£1.3m in Culture grants, but not a penny for Croydon Writers

CROYDON COMMENTARY: As a herd of fibre-glass giraffes are distributed around the borough – paid for at least in part by a £50,000 grant from the Borough of Culture – ETHEL CORDUFF outlines how one of the borough’s oldest arts organisations has been snubbed

Snubbed: world-famous author Cicely Mary Barker, Croydon Writers and the written word have been ignored by the Borough of Culture

We were promised a year-long series of events, activities, projects and creative commissions taking place while Croydon is London’s Borough of Culture.

I would have considered the written word to be a top priority on the list of events planned. But not a mention. Instead, fashion shows, food festivals and “art trails” involving fibre-glass giraffes.

Croydon Writers was founded as the Croydon Writers’ Circle in 1945. It must be one of the oldest cultural organisations in Croydon.

Cicely Mary Barker, the world-famous author of the Flower Fairies books, and John Gordon, the former Editor of the Sunday Express, were some of the earliest honorary members of the Croydon Writers’ Circle, and many well-known authors have been members. We celebrated our 70th Anniversary in the Fairfield Halls in June 2015, when we collaborated with Croydon Council at that year’s Heritage Festival.

Our publications continue to this day in a very active group which has published many books.

We are open to all ages and abilities and are ethnically diverse. We meet monthly and hold workshops, often member-led, with occasional speakers, regular competitions and a social function at Christmas and a summer garden party.

We have a quarterly magazine, which is mostly written by our members. We have collaborated with local schools, libraries and bookshops, including Waterstones.

So considering that £1.35million has been given by the Mayor of London to Croydon Council distribute to groups taking part in the Borough of Culture, Croydon Writers had high expectations of receiving a small slice of it.

Applications were invited by what the council caled the Ignite Fund from artists and cultural organisations big and small. There would be a hundred grants for small projects of up to £1,000 and 15 grants for medium projects up to £15,000, with the average to be given of £5,000.

Over the years, Croydon Writers had published several anthologies of members’ works, the most recent being in 2013, called A Solitary Act. With items from 15 members, it was a fully published book which had an ISBN, was available on Amazon and indeed was lodged with the major national libraries (published by Rainbow Valley Books, copies are still available for £9.99, or £8 for members).

The Borough of Culture in 2023 seemed to offer a timely opportunity to publish a new anthology.
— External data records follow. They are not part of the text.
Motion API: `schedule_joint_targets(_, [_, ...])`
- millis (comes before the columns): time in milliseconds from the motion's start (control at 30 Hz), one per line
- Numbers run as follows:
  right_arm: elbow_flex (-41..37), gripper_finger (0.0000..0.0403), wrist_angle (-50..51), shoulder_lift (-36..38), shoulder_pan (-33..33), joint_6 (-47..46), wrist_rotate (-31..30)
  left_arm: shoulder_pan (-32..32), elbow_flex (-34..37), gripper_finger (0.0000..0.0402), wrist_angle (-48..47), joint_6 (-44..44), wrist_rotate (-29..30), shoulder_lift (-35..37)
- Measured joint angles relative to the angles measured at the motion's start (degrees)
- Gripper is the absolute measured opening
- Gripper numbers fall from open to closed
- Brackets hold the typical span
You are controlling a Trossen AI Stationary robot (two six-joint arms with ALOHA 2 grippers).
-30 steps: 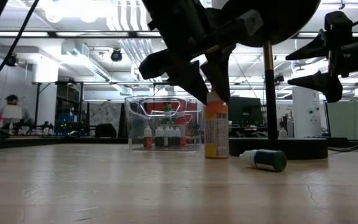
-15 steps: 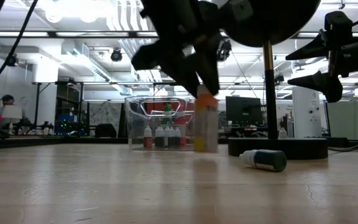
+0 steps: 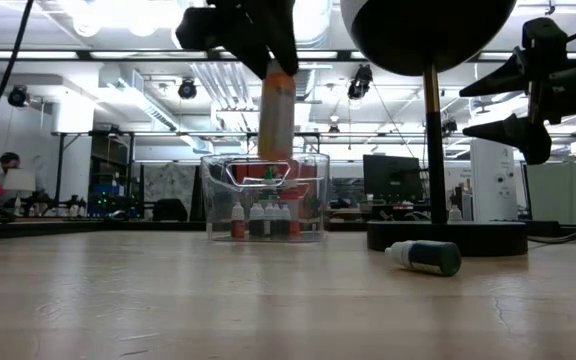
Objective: Pick & Place food coloring
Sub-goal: Put the large yellow food coloring bottle into the transparent bin
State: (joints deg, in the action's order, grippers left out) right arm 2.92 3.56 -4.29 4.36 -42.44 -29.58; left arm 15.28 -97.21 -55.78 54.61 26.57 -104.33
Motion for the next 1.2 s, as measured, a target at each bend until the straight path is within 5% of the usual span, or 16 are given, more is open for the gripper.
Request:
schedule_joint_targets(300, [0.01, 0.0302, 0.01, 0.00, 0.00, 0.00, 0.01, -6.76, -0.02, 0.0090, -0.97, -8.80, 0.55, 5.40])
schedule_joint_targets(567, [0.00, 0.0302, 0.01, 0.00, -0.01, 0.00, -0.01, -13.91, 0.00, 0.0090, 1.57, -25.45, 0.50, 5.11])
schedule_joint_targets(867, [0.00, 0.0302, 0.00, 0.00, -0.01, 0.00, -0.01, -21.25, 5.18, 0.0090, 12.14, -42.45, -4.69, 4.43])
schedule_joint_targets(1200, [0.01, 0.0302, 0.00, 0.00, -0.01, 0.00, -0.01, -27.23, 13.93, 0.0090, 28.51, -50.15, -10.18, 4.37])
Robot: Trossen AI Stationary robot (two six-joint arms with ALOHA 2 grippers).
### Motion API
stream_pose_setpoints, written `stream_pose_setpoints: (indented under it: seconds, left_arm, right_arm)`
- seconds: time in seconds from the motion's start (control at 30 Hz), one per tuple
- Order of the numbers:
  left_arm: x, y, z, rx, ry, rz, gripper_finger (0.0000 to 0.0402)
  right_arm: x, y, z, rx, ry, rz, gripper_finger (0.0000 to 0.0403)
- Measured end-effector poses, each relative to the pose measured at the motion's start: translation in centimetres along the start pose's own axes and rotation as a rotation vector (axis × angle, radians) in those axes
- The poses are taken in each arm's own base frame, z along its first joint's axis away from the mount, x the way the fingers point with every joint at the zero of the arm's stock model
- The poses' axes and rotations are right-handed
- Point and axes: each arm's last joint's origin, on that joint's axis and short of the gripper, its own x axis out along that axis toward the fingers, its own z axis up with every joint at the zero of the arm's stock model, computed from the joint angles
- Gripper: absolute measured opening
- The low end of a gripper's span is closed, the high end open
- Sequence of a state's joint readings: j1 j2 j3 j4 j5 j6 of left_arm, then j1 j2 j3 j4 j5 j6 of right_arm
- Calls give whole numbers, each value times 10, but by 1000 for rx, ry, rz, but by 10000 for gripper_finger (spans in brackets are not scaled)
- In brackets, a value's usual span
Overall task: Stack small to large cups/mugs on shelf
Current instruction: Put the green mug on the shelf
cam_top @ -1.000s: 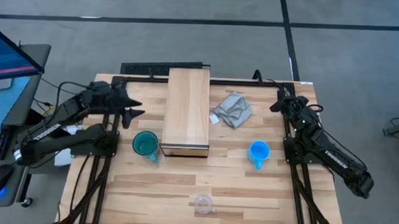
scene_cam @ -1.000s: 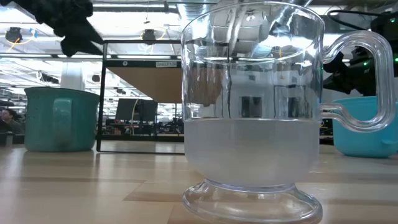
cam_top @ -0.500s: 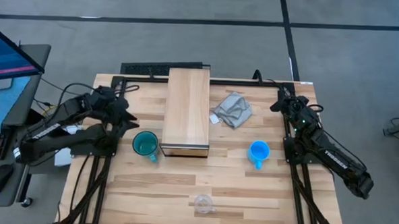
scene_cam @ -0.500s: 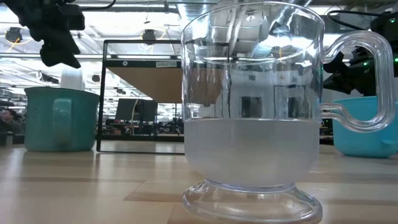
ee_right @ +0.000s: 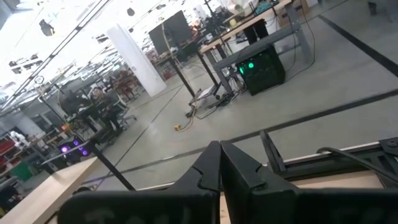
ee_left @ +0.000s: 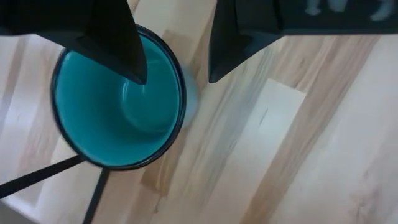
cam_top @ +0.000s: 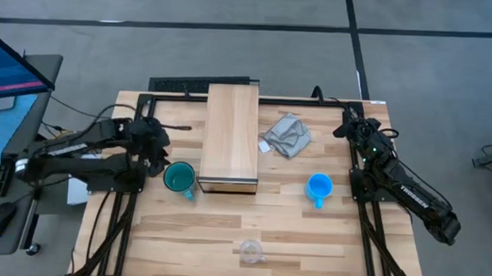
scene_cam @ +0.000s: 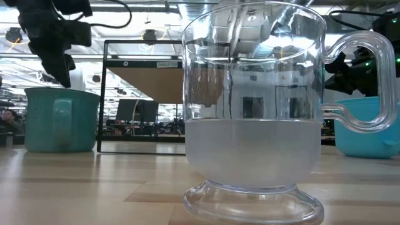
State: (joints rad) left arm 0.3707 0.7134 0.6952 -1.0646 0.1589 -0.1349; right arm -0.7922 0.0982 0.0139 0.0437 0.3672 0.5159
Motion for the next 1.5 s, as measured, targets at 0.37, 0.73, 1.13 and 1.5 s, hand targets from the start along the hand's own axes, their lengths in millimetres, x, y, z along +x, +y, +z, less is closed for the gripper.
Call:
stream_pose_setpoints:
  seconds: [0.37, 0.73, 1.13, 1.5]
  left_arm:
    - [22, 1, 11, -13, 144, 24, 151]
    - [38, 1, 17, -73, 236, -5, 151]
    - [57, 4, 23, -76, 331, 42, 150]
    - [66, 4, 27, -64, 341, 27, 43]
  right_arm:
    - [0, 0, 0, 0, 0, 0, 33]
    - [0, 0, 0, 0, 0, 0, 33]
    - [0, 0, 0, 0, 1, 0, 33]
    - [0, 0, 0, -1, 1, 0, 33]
Croydon Writers put in an application for funding for a medium grant of £6,000. This would include the following:

  • The production of an anthology of members’ writings, featuring up to 50 authors, for distribution to schools and libraries.
  • We would stage outreach workshops for schools using Croydon civic facilities.
  • Using website, we would organise a writing competition for Croydon school children, with prizes for the best entries.
  • We would also stage outreach workshops in libraries on Saturdays.
  • And we would use some of the funding for Croydon Writers’ quarterly magazine, enabling wider distribution to the borough’s libraries.

We carefully filled in the council’s nine-page application form. It included questions such as: “Tell us about the people and communities who will benefit from this specific project”, though they asked for only a “Max 100 words”.

A Solitary Act: Croydon Writers didn’t want this anthology to be left on its own

The Croydon Writers’ grant application form was duly submitted before the council’s strict deadline of November 18 last year.

And we waited. And waited.

Those applying for Ignite Fund grants had been advised that all the decisions would be completed before Christmas, to allow the projects to be prepared to be ready in time for the delayed start of the Borough of Culture year in April.

But just days before the expected announcement, Croydon Writers, and presumably all the other eager bidders, received an email from council official Kristian Aspinall, the director of culture and community safety, who is in charge of the Borough of Culture project and distributing the Mayor of London’s £1.3million.

“Unfortunately due to illness we have not been able to finalise the awarding of grants this week as we had originally planned and communicated,” Aspinall wrote.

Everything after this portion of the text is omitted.